This project builds on an NSF (DUE-935426) project that resulted in the creation and implementation of a large (more than1500 students/yr) reformed introductory physics course at the University of California, Davis in 1996. Empirical evidence shows that student performance is significantly higher in a subsequent course and on the medical college admissions test (MCAT) for students who took the reformed physics course compared to students who took the previously offered traditionally taught physics course or traditionally taught physics courses elsewhere. The kinds of reform made in this physics course 10 years ago anticipated what is now being called for in the several recent NRC reports focusing on undergraduate STEM education. Students who experience these kinds of instructional reform tend to make more use and become more comfortable using higher order cognitive thinking processes. This project extends these kinds of reform to a small number of sections of the math and chemistry courses that a number of students take simultaneously with the reformed physics course and closely examines the affect that taking all three courses has on this cohort of students. The predicted outcome is that the students who experience similar reformed instruction in all their math and physical science courses will show even greater instructional performance gains in subsequent courses than students who have experienced just one reformed course.

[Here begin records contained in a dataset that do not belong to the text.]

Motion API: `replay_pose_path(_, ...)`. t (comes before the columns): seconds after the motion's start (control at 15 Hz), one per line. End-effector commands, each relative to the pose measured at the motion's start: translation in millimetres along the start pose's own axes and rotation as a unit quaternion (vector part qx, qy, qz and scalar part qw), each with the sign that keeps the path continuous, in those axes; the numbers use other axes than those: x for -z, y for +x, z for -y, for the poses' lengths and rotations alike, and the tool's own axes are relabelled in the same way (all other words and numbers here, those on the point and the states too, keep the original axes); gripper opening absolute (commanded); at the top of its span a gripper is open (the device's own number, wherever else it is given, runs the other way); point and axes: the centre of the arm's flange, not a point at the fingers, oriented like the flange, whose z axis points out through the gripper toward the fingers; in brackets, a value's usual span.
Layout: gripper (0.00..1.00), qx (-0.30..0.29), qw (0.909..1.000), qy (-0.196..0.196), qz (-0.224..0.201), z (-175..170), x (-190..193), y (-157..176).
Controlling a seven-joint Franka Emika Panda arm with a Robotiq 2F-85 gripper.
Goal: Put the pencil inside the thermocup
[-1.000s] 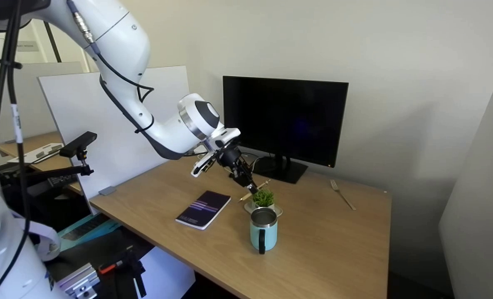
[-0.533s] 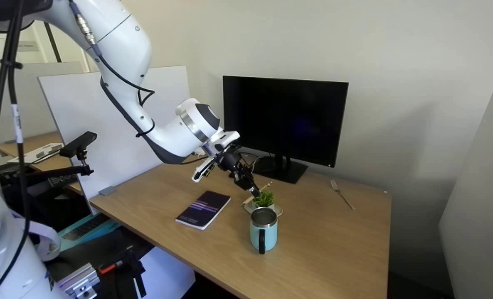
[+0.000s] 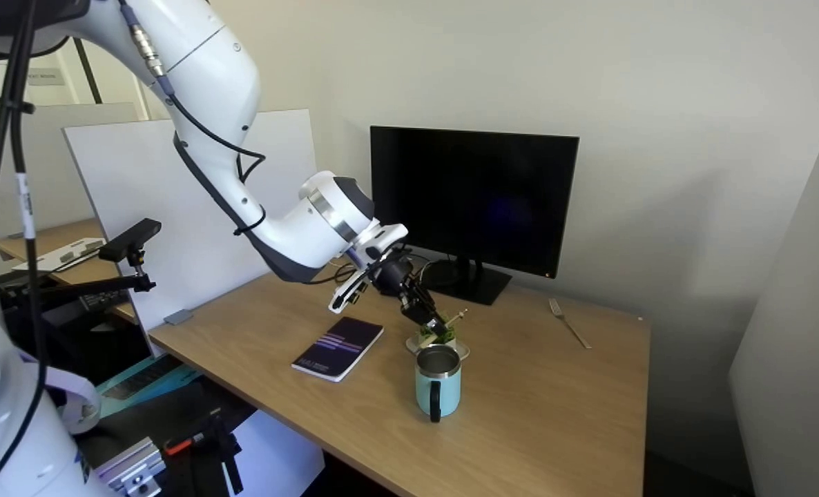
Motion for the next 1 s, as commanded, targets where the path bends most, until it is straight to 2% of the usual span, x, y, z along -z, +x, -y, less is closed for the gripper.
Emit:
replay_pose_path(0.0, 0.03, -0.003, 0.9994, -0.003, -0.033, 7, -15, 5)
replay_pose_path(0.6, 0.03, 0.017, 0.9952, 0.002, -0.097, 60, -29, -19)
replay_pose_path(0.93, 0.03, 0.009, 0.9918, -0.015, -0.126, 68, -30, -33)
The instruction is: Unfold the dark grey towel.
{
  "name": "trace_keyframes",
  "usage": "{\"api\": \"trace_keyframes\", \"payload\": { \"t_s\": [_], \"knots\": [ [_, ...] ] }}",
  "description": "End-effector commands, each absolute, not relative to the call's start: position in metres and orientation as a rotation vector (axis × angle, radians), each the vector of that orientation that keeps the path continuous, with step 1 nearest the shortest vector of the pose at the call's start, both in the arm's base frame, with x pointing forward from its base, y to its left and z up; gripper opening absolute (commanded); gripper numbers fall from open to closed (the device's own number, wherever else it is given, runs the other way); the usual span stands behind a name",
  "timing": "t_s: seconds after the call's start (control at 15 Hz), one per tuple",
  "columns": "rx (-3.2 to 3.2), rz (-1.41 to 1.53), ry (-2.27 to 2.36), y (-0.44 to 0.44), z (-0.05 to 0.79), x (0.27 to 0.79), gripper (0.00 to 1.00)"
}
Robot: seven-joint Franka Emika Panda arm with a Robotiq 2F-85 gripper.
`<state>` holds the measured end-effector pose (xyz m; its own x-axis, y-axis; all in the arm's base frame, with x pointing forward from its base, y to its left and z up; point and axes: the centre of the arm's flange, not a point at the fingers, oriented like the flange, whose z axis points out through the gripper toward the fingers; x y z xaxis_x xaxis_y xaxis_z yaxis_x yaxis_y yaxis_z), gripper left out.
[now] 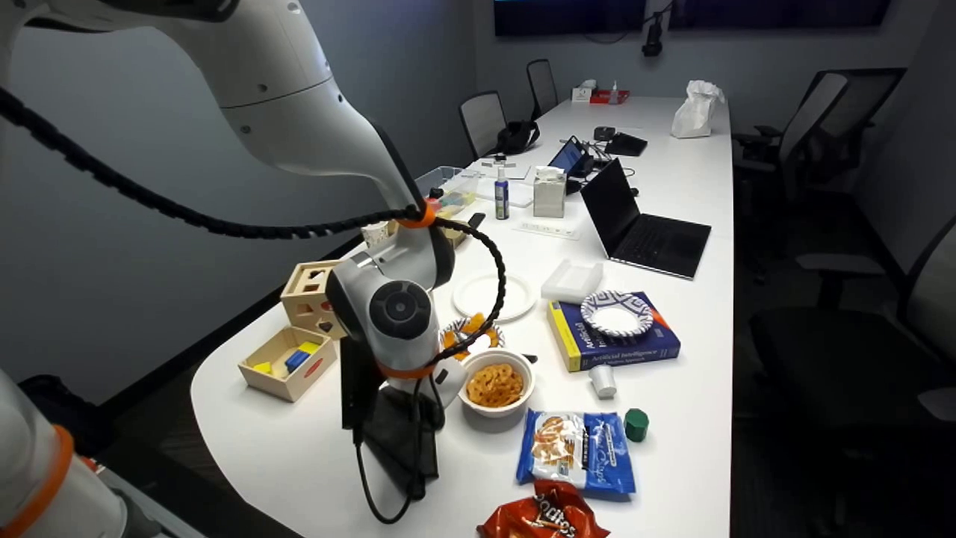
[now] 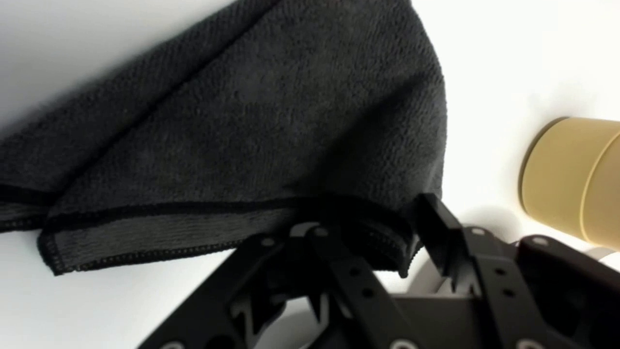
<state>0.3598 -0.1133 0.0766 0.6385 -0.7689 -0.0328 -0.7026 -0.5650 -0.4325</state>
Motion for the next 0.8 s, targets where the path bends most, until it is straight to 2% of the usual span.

Intellectual Merit: The innovative aspects of this project are: it takes instructional innovations used in one discipline, physics, and introduces these reforms into courses in other disciplines (math and chemistry) taken simultaneously by the same students; the innovations are being introduced without making significant changes or causing disruptions in these other courses or in the culture of delivering large introductory courses in these disciplines; the project engages the graduate student teaching assistants who do most of the teaching of these courses. The small number of sections that are the focus of this project can be expanded to all sections of these courses so, if successful, the changes can be quickly institutionalized. Teaching assistant development programs are already in place and need to be only modified. This project will begin to provide empirical evidence about the feasibility of using graduate assistants as agents of change as well as on the need to have students experience educational reform in a number of courses in order for these reforms to be effective.
Broader Impact: This project addresses two questions posed by pedagogical reform efforts at large research universities: how to introduce active and interactive learning methods into large classes; and what is the effect on student learning in undergraduate STEM instruction when students experienced reformed instruction in multiple math and science courses simultaneously.